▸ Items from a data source
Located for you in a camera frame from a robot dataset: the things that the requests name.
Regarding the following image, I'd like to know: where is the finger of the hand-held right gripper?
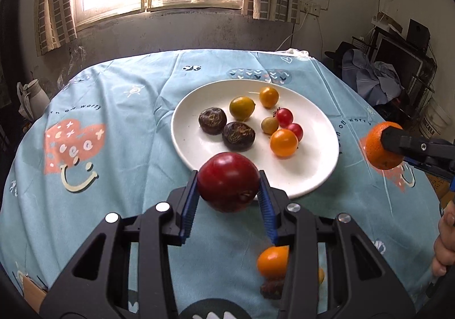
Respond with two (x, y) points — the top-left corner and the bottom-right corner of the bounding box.
(381, 126), (455, 172)
(403, 159), (455, 183)

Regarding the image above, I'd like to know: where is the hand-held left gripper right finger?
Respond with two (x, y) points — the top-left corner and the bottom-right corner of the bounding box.
(258, 170), (416, 319)

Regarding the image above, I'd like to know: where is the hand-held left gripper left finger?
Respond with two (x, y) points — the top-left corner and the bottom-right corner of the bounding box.
(39, 170), (198, 319)

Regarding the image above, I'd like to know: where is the mandarin orange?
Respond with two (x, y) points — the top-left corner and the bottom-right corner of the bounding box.
(364, 121), (406, 170)

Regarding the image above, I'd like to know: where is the large dark red tomato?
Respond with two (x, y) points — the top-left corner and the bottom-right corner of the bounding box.
(197, 152), (261, 213)

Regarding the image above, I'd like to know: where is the yellow-orange round tomato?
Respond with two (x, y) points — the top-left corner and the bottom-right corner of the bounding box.
(257, 245), (290, 280)

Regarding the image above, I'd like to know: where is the white oval plate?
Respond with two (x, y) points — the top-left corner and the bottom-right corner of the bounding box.
(171, 79), (340, 200)

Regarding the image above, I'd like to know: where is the orange cherry tomato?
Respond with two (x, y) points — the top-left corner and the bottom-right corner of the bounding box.
(270, 129), (299, 158)
(259, 86), (280, 108)

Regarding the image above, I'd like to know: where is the wrinkled passion fruit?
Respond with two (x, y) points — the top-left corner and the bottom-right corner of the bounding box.
(198, 107), (228, 135)
(222, 122), (256, 152)

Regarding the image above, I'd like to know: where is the dark brown water chestnut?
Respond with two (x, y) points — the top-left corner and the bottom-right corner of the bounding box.
(259, 280), (285, 301)

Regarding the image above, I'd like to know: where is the small yellow-green cherry tomato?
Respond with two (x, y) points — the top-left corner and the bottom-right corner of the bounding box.
(261, 116), (280, 135)

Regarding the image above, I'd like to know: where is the red cherry tomato with stem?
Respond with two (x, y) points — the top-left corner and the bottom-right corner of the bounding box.
(273, 108), (294, 128)

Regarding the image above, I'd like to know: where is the person's right hand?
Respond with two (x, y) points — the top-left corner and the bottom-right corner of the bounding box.
(431, 200), (455, 277)

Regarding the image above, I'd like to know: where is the white bucket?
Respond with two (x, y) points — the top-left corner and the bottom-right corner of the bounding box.
(421, 97), (452, 140)

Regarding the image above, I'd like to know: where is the pile of blue clothes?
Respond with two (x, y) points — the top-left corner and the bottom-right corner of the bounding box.
(341, 48), (404, 106)

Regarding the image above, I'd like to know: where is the black monitor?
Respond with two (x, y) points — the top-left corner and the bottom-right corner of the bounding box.
(370, 18), (436, 92)

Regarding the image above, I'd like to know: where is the light blue printed tablecloth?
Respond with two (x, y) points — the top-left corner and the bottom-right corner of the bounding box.
(0, 48), (445, 319)

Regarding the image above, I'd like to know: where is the black hat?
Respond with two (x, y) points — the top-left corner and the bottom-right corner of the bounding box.
(325, 41), (356, 64)

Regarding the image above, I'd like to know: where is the brown cardboard box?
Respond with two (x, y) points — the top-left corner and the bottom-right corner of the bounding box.
(21, 274), (48, 312)

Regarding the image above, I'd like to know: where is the white jug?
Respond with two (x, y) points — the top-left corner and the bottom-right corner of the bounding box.
(16, 79), (50, 121)

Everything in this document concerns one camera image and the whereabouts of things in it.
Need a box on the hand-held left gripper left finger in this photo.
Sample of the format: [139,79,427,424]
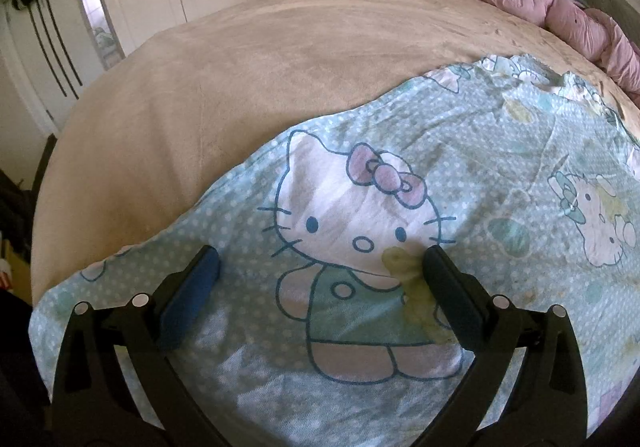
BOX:
[52,245,232,447]

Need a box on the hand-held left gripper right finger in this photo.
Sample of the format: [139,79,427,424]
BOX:
[415,245,592,447]

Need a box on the blue cartoon cat blanket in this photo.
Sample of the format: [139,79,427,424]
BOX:
[27,54,640,447]

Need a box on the beige bed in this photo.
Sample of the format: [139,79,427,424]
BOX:
[30,0,640,447]

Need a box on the white door with dark stripes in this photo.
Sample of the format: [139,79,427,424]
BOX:
[0,0,96,138]

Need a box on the crumpled pink padded jacket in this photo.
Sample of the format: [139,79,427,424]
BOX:
[439,0,640,95]

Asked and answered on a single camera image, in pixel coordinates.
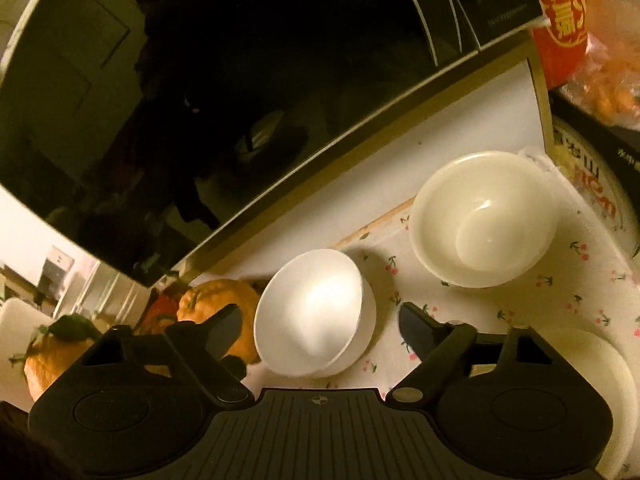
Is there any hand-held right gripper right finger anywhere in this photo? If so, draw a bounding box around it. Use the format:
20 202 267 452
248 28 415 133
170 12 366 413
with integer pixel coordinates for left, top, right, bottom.
385 302 556 405

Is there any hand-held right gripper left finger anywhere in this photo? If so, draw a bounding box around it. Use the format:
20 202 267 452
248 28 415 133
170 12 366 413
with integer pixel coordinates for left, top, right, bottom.
80 304 256 406

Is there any cream bowl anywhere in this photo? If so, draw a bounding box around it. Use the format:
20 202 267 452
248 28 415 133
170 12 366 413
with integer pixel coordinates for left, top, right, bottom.
409 151 559 289
412 152 558 281

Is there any white bowl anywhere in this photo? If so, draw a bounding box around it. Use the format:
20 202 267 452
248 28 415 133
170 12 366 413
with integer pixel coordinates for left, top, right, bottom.
253 248 377 379

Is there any orange citrus fruit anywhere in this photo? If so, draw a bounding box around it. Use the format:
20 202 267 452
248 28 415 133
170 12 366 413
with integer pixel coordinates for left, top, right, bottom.
176 279 263 381

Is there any cherry print tablecloth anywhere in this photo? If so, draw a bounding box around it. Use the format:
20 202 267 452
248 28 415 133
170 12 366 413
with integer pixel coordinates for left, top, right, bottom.
340 145 640 396

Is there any large orange citrus with leaves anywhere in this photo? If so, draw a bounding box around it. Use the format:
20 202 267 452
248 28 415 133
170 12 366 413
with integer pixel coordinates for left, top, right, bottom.
10 315 101 401

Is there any white board with wooden trim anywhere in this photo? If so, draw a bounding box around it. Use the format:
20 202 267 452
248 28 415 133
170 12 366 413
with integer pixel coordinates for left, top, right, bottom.
177 55 551 286

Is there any instant noodle cup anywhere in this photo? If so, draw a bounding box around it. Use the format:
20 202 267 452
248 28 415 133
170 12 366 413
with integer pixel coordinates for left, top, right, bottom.
550 117 640 261

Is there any black microwave oven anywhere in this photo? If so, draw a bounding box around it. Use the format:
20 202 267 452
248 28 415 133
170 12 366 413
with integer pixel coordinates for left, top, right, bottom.
0 0 546 288

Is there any clear bag of snacks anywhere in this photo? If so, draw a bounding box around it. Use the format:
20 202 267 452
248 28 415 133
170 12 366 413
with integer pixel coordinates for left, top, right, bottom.
567 0 640 128

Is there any red printed box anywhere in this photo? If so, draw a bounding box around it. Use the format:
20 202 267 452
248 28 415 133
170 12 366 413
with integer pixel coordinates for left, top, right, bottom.
522 0 606 92

▸ INSTRUCTIONS TO FOLLOW
Looking at the records above, how many of their lines carry the string "held"? Answer with the number and nothing else.

▸ SOLUTION TO THIS EXERCISE
7